会計関係を教える講義体制が一段落してきて余裕が出てきたのだろうか?
「じゃあもうちょっと作業投げても大丈夫そうかな」
「どこをどうしたら『じゃあ』になるんだルシ坊」
「だって新しい図を考案できる程度の余裕は出てきてるみたいだし」
「――ウルカニの方に居た時にお前が送ってきた書物のせいでアイツ、いま発狂寸前だぞ? さすがにねぎらいとか、ちょっと休ませてやるかしてやらんか?」
「そうなの?」
「ルシ坊宛にも手紙を出してるはずだが……さては読んでおらんな」
「……~~♪」
あきれを含んだアウ爺の視線に、俺は目をそらす。
「はぁ……確かにデキムスはどんなにやばい案件でも一回轟沈した後に翌日ケロッとして、いつの間にか周りの手を借りて結果的に何とかする良くわからん挙動をする奴ではあるが……さすがに将来の義父だった相手への扱いとしては荒すぎると思うぞ儂ぁ」
「そうかな? そうかも……」
正直面倒事をぶん投げられる存在としてデキムスさんの使い勝手が良すぎるのでそうしていたが、流石にここ最近は許容量を超えている気がしないでもない。

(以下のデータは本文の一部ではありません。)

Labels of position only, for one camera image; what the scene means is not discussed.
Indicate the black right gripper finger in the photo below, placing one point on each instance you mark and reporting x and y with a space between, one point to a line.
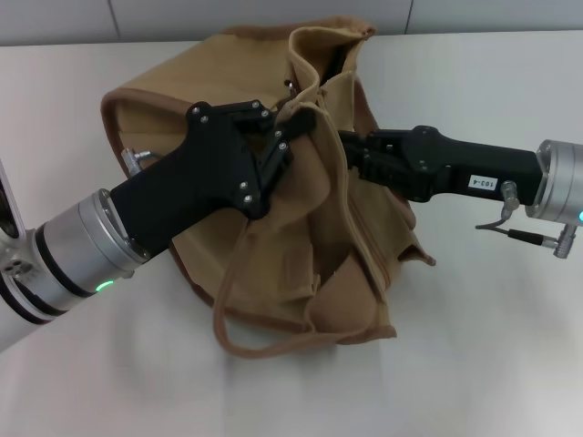
378 142
387 175

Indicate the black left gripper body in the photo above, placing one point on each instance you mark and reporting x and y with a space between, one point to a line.
209 173

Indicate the small silver zipper pull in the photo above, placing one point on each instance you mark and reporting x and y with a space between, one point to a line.
289 88

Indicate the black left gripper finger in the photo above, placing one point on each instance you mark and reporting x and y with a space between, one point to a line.
300 123
277 168

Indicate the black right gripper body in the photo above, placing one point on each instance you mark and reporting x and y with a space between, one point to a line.
473 168

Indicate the khaki canvas food bag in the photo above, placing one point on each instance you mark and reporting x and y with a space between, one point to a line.
282 264

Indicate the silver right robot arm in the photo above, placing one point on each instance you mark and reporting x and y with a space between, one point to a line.
562 182

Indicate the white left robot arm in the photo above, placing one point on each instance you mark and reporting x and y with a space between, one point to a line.
68 259

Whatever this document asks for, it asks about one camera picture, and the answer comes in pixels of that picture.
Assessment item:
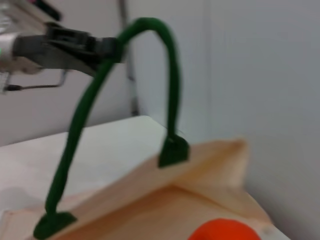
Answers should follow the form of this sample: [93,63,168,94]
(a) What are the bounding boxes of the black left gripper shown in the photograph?
[13,22,126,77]

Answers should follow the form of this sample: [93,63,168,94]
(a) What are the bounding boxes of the cream handbag with green handles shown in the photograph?
[0,17,273,240]

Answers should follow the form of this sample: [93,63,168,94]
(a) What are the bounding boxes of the orange toy fruit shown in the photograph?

「今回の視察は出版部数ランキングさえ共有できれば儂の方から相談したい問題とかはないから、手短に済ませてローマに助けに行ってやれ。儂はそっちの分野には疎いからあまりつっこめないが、デキムスの壊れ具合を見るに多分これ以上放置すると結果的にお前も被害を被る案件だと思うぞ。……執務室着いたぞ」
「わかった」
俺はアウ爺の助言に同意し、そのままささっとランキングの確認をすべく印刷局の最奥にある執務室の中に入った。